Dataset content ->
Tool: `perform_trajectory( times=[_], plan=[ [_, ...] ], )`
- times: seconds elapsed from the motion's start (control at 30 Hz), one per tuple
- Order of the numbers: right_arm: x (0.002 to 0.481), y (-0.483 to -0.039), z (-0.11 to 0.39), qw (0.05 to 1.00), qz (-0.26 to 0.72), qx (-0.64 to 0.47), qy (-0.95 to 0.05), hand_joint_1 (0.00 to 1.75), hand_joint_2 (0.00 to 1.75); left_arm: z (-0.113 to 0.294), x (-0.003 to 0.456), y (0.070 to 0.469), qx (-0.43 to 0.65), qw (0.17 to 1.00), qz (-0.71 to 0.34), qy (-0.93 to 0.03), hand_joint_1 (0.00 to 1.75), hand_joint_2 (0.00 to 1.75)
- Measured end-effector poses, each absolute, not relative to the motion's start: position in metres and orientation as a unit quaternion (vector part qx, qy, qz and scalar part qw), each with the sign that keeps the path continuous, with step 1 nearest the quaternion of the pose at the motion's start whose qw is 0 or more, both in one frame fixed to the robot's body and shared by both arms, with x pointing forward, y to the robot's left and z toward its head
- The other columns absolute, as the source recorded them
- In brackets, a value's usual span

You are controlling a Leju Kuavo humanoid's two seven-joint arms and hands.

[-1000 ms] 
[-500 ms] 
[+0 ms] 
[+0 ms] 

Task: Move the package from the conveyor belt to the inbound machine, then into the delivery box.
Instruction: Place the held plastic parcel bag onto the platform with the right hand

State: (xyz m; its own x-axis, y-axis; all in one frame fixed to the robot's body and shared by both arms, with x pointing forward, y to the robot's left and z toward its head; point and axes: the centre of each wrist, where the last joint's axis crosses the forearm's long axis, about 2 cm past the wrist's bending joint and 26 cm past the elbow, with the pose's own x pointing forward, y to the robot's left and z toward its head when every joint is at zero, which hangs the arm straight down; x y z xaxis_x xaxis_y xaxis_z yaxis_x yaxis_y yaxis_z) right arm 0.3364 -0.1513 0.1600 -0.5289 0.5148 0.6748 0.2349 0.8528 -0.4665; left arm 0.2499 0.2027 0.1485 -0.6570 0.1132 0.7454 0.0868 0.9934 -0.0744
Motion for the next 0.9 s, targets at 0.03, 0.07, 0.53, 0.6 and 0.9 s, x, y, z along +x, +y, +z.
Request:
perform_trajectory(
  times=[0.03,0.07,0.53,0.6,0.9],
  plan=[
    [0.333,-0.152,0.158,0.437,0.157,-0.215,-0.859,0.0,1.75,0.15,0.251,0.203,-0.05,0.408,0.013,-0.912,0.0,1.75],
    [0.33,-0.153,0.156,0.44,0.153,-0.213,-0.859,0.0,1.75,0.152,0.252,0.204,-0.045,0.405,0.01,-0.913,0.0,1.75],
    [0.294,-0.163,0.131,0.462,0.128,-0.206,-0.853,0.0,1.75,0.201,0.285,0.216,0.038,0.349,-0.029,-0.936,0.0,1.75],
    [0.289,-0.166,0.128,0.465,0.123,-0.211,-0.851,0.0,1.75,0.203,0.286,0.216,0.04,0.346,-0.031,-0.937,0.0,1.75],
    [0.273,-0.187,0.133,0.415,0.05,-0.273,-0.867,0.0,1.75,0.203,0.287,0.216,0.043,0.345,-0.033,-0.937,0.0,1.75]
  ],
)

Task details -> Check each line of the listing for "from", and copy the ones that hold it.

Output ->
- times: seconds elapsed from the motion's start (control at 30 Hz), one per tuple
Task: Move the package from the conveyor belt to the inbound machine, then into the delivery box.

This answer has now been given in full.